Problem requirements:
Which of the lines below hold "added"? Please return each one.

Collected data entries:
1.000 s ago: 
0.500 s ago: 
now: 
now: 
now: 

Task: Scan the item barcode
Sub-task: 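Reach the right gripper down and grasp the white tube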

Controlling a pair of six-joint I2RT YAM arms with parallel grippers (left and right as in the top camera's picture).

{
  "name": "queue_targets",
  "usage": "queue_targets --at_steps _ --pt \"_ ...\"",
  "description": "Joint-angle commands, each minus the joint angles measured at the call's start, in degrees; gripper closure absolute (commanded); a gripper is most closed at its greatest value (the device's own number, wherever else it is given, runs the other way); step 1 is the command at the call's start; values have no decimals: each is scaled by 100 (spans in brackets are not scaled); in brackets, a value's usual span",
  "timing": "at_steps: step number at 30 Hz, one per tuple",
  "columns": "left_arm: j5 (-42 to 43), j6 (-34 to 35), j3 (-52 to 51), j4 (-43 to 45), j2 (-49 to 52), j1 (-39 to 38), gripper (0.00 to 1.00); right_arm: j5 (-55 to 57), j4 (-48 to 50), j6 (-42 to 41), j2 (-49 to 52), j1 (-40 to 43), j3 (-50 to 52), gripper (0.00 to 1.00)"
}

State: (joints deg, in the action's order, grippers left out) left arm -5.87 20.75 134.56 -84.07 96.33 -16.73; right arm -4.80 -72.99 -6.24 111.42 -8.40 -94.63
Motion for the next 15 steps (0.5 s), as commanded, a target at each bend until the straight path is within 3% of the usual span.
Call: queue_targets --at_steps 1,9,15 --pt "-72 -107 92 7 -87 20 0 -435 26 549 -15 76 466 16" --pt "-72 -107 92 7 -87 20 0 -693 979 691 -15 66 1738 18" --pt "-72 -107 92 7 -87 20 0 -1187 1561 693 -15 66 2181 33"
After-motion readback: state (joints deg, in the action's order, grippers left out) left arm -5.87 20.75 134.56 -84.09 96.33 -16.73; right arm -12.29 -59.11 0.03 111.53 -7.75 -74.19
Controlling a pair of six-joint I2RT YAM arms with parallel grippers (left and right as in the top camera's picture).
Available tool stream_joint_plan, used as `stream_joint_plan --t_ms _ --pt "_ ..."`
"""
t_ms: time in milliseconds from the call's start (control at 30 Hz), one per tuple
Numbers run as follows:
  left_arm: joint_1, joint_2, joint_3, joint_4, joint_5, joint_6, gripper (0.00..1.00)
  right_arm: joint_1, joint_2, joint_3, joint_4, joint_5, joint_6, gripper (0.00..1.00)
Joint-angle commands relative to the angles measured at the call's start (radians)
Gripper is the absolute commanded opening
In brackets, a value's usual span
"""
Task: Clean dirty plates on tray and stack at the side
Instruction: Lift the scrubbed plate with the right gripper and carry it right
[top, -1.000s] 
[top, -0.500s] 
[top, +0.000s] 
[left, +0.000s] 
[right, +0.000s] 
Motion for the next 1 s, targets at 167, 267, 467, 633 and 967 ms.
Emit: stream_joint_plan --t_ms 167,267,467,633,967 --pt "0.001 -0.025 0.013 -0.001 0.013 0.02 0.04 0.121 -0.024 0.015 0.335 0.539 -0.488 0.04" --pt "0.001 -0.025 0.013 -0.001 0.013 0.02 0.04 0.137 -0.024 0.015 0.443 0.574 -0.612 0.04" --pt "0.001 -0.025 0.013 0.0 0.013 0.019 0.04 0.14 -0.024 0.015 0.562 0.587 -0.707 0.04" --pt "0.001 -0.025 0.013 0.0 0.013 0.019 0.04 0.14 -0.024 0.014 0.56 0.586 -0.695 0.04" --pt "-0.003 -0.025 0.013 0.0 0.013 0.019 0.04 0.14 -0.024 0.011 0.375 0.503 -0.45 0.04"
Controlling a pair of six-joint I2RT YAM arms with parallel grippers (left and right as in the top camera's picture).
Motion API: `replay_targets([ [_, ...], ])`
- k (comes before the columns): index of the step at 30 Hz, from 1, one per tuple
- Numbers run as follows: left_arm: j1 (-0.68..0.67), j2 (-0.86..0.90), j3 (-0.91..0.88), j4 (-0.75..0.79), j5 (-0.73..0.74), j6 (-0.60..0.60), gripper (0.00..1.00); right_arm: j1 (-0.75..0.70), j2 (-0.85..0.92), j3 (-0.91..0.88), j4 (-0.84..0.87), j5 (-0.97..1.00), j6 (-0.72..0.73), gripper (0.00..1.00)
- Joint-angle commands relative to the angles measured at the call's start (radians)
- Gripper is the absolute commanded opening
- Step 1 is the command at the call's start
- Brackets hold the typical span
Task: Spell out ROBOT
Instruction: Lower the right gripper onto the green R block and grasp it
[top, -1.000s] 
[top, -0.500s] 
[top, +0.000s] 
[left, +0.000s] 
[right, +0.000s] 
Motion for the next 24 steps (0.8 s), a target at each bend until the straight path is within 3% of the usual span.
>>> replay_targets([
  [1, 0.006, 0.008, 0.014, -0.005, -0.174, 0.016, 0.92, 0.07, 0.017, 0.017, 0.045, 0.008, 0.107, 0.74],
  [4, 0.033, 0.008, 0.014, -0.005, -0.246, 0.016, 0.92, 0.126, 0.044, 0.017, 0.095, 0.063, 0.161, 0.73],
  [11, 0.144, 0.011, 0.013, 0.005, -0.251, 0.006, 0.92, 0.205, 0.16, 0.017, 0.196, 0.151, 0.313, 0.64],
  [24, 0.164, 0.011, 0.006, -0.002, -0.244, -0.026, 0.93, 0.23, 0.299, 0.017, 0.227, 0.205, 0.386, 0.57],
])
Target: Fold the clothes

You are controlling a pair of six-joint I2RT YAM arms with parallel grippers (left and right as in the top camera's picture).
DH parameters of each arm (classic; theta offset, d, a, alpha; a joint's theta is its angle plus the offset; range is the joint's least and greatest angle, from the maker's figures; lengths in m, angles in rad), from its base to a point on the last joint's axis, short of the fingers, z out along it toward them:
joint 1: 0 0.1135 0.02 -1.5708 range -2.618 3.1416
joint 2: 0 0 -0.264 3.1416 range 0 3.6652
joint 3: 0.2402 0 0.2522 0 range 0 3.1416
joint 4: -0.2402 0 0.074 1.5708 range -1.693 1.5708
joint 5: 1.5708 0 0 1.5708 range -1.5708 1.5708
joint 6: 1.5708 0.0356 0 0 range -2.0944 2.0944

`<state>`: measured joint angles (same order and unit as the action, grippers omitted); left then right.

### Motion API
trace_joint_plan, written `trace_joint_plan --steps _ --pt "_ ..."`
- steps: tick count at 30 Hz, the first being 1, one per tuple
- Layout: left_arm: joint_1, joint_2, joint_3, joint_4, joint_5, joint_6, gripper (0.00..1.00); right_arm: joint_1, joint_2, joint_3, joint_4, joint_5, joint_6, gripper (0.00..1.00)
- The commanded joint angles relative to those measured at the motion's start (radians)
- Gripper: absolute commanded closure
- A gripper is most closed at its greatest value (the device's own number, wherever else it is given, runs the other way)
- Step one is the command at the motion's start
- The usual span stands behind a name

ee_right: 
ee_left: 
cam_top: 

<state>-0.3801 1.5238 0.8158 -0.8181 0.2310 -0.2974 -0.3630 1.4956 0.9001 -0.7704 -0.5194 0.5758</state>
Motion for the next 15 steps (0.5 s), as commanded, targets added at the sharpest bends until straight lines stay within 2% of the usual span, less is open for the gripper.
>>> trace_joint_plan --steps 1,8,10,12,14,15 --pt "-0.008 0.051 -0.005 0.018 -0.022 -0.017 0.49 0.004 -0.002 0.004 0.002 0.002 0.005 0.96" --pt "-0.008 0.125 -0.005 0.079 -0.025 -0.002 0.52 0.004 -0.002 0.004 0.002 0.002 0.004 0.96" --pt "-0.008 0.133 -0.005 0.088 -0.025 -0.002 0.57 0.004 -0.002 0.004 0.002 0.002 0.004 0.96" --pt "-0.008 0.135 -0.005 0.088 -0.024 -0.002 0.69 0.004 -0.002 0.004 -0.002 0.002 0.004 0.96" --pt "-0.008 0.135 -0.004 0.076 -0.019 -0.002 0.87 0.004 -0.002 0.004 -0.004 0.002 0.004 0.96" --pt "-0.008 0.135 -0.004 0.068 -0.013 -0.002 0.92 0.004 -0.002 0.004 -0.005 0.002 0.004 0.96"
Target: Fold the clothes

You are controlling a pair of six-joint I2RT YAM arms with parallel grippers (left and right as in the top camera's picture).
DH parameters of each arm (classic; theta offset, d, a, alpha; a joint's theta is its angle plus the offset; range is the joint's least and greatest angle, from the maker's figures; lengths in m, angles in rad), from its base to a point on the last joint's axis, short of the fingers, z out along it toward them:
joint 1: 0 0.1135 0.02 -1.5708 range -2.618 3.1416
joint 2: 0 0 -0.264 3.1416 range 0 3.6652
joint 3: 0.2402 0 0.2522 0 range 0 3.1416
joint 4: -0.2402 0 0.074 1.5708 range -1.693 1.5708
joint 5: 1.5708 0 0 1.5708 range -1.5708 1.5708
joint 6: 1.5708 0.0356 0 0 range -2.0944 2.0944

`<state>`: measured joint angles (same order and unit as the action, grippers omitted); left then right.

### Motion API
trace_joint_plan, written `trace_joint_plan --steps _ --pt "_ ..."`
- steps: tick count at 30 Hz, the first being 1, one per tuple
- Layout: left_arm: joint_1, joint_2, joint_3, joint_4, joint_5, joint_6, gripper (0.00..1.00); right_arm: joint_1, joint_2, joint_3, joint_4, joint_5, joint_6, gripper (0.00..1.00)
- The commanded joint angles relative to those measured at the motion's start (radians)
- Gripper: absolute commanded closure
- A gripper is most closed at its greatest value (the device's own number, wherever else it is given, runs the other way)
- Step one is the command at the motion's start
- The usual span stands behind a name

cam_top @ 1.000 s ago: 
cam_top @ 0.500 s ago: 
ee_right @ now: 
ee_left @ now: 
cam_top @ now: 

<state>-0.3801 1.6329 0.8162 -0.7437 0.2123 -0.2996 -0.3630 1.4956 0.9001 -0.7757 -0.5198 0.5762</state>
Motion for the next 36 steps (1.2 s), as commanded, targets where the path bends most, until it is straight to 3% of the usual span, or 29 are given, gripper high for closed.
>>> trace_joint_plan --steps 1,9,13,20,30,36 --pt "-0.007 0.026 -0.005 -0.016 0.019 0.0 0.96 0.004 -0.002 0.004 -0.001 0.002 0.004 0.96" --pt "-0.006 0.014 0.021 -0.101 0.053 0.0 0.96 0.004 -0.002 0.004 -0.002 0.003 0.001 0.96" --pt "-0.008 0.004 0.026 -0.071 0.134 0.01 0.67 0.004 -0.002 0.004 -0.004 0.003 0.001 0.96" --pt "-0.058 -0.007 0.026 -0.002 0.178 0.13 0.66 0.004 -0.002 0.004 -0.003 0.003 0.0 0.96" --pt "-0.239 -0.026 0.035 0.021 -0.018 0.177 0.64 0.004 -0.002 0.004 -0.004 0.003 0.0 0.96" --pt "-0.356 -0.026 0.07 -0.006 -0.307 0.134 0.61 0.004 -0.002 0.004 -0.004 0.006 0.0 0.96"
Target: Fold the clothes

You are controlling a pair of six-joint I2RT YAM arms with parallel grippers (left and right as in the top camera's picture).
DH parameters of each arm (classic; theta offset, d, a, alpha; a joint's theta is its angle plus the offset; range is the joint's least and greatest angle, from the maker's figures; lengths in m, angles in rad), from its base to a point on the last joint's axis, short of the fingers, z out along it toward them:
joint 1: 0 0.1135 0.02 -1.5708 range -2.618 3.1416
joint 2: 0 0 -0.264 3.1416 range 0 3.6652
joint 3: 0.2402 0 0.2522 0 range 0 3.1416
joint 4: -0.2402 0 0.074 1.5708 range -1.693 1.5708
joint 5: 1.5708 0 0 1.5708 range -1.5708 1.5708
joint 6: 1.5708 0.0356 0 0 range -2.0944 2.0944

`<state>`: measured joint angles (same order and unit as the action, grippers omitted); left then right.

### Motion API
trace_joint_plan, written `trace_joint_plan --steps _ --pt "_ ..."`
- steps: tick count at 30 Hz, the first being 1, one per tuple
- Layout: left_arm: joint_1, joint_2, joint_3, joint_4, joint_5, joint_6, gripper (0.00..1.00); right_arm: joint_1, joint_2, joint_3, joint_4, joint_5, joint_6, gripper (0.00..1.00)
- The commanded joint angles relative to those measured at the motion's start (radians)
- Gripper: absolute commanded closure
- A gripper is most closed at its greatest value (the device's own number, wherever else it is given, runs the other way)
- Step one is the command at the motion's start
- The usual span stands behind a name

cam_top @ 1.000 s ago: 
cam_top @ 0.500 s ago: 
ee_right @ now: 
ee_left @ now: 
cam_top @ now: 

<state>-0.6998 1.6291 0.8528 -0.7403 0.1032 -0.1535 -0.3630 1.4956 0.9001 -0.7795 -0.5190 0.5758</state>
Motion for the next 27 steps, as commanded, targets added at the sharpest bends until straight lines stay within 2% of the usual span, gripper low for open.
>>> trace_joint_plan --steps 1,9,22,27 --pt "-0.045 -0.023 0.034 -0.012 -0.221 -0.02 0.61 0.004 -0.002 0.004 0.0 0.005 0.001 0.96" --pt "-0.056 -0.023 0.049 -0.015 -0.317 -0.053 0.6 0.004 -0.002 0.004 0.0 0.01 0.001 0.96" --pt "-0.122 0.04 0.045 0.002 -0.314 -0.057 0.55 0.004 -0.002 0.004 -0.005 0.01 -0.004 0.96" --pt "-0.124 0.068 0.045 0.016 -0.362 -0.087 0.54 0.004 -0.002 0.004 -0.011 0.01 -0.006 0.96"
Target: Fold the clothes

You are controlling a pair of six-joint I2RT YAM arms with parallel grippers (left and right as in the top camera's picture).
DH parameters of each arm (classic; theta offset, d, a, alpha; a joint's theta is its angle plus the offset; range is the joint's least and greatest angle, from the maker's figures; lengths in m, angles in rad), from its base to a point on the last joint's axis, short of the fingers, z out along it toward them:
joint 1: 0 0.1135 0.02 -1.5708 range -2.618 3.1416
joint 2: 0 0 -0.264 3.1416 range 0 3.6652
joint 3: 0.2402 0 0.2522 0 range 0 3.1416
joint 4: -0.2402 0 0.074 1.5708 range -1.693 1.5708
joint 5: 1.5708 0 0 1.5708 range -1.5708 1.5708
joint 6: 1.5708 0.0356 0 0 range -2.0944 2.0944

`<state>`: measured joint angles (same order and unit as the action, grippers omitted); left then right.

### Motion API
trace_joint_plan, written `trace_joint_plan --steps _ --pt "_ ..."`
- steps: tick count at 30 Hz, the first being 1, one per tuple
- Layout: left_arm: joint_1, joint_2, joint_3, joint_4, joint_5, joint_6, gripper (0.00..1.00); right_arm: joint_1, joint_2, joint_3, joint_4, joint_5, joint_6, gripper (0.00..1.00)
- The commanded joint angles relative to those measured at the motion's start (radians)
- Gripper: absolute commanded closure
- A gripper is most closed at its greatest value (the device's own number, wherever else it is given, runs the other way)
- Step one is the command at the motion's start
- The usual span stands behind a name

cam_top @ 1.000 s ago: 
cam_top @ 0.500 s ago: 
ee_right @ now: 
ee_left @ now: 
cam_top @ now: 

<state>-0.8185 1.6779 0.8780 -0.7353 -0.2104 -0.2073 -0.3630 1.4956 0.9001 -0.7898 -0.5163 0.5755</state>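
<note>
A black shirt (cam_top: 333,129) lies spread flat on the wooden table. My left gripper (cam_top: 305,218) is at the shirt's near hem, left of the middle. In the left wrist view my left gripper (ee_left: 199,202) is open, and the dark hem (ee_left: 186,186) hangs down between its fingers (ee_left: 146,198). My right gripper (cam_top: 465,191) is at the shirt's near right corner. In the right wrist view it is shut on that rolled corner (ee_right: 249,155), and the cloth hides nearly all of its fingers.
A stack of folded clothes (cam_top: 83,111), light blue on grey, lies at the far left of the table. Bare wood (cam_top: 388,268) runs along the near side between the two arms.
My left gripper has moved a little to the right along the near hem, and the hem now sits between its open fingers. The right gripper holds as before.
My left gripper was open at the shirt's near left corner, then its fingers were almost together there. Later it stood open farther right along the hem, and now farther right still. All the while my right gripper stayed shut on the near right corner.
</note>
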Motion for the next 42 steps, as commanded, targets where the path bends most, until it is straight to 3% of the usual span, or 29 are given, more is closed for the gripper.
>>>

Response below:
Motion for the next 15 steps (0.5 s), as commanded, targets added at the sharpest bends until straight lines stay within 2% of the usual span, less is open for the gripper.
Motion for the next 27 steps, as commanded, targets added at the sharpest bends until straight lines stay within 2% of the usual span, gripper low for open.

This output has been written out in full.